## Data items
□ □ □
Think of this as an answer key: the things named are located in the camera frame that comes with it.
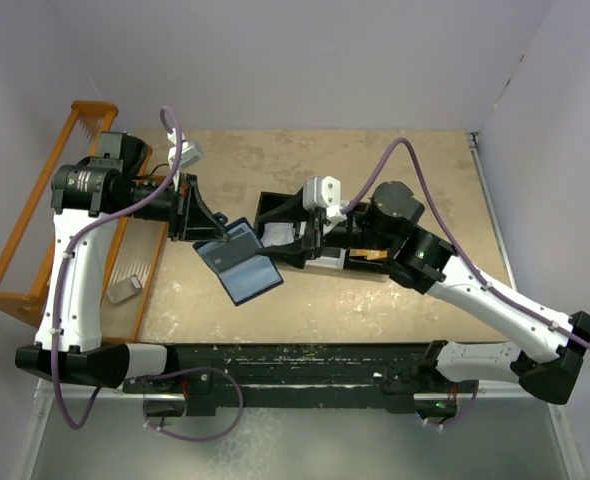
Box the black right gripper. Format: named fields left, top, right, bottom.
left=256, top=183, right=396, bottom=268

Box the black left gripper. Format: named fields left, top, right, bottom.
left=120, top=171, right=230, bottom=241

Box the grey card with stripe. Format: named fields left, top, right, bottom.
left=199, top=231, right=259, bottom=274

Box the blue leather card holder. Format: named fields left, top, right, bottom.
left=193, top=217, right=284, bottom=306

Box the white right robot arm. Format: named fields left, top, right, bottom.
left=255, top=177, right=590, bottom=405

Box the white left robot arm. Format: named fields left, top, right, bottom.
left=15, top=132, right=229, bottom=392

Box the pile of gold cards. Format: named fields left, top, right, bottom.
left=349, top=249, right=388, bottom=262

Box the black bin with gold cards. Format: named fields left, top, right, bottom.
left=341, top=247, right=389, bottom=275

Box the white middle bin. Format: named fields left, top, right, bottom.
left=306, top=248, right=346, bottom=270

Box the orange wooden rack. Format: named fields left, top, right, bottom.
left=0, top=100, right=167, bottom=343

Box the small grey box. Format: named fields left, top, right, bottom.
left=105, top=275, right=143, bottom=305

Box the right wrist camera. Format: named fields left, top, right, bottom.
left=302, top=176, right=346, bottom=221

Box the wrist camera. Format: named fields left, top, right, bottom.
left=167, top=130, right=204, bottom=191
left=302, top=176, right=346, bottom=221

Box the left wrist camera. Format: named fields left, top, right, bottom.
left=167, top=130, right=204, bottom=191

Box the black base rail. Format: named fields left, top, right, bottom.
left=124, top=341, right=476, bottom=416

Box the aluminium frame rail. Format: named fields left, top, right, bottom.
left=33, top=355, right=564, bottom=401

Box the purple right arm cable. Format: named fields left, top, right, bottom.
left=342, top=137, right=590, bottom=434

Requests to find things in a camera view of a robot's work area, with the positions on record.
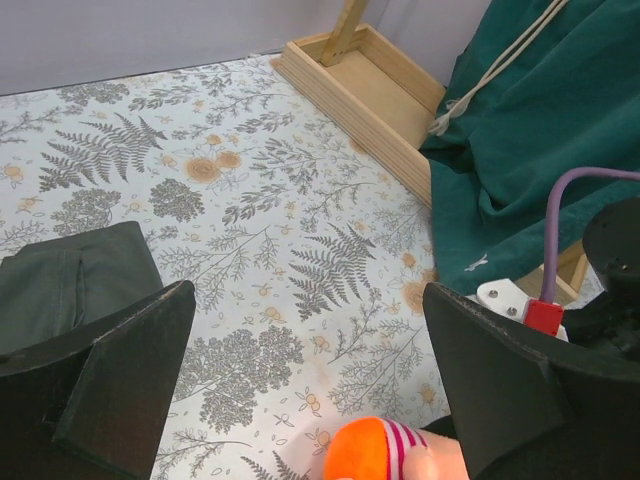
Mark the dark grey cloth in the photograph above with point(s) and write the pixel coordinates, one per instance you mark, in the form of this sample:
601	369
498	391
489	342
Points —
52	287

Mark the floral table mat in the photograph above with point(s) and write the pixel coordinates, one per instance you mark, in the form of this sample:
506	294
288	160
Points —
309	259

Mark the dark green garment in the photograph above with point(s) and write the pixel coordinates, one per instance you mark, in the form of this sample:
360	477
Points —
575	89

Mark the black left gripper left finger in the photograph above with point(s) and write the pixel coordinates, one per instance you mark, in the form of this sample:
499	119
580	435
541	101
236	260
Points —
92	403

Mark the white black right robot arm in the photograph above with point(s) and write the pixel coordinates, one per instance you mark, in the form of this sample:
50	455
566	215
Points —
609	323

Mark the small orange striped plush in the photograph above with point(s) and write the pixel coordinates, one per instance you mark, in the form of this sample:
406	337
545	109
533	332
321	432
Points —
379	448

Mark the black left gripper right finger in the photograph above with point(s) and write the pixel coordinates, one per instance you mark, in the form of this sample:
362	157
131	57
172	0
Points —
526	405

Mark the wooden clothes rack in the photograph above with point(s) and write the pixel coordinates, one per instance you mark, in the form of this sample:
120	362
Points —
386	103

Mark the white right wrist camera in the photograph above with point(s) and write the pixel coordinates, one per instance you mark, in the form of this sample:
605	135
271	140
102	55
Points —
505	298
□ □ □
## EXERCISE
Except for the pictures, set down each line of the records exactly as it appears.

## EXERCISE SOLUTION
Think of this as an answer key: the things named are located in the camera frame that comes with it.
Box the black right gripper. Format: named fields left, top, right, bottom.
left=256, top=183, right=396, bottom=268

Box the black left gripper. Format: named fields left, top, right, bottom.
left=120, top=171, right=230, bottom=241

Box the grey card with stripe. Format: named fields left, top, right, bottom.
left=199, top=231, right=259, bottom=274

Box the blue leather card holder. Format: named fields left, top, right, bottom.
left=193, top=217, right=284, bottom=306

Box the white right robot arm. Format: named fields left, top, right, bottom.
left=255, top=177, right=590, bottom=405

Box the white left robot arm. Format: named fields left, top, right, bottom.
left=15, top=132, right=229, bottom=392

Box the pile of gold cards. Format: named fields left, top, right, bottom.
left=349, top=249, right=388, bottom=262

Box the black bin with gold cards. Format: named fields left, top, right, bottom.
left=341, top=247, right=389, bottom=275

Box the white middle bin. Format: named fields left, top, right, bottom.
left=306, top=248, right=346, bottom=270

Box the orange wooden rack. Format: named fields left, top, right, bottom.
left=0, top=100, right=167, bottom=343

Box the small grey box. Format: named fields left, top, right, bottom.
left=105, top=275, right=143, bottom=305

Box the right wrist camera. Format: named fields left, top, right, bottom.
left=302, top=176, right=346, bottom=221

Box the wrist camera. Format: named fields left, top, right, bottom.
left=167, top=130, right=204, bottom=191
left=302, top=176, right=346, bottom=221

Box the left wrist camera. Format: named fields left, top, right, bottom.
left=167, top=130, right=204, bottom=191

Box the black base rail. Format: named fields left, top, right, bottom.
left=124, top=341, right=476, bottom=416

Box the aluminium frame rail. Format: named fields left, top, right, bottom.
left=33, top=355, right=564, bottom=401

Box the purple right arm cable. Format: named fields left, top, right, bottom.
left=342, top=137, right=590, bottom=434

Requests to find things in a camera view of a robot's work area, with the positions on record.
Mark the dark grey cloth in the photograph above with point(s) and write the pixel coordinates, one per instance you mark, in the form of this sample:
601	369
498	391
489	342
Points —
52	287

Mark the floral table mat in the photograph above with point(s) and write the pixel coordinates, one per instance you mark, in the form of this sample:
506	294
288	160
Points —
309	259

Mark the dark green garment in the photograph above with point(s) and write the pixel coordinates, one per instance you mark, in the form of this sample:
360	477
Points —
575	89

Mark the black left gripper left finger in the photograph above with point(s) and write the pixel coordinates, one per instance you mark, in the form of this sample:
499	119
580	435
541	101
236	260
Points —
92	403

Mark the white black right robot arm in the photograph above with point(s) and write the pixel coordinates, one per instance you mark, in the form of this sample:
50	455
566	215
Points —
609	323

Mark the small orange striped plush in the photograph above with point(s) and write the pixel coordinates, one per instance you mark, in the form of this sample:
406	337
545	109
533	332
321	432
Points —
379	448

Mark the black left gripper right finger in the photograph above with point(s) and write the pixel coordinates, one per instance you mark, in the form of this sample:
362	157
131	57
172	0
Points —
526	405

Mark the wooden clothes rack in the photograph above with point(s) and write the pixel coordinates, one per instance you mark, in the form of this sample:
120	362
Points —
386	103

Mark the white right wrist camera in the photograph above with point(s) and write the pixel coordinates, one per instance you mark, in the form of this sample:
605	135
271	140
102	55
Points —
505	298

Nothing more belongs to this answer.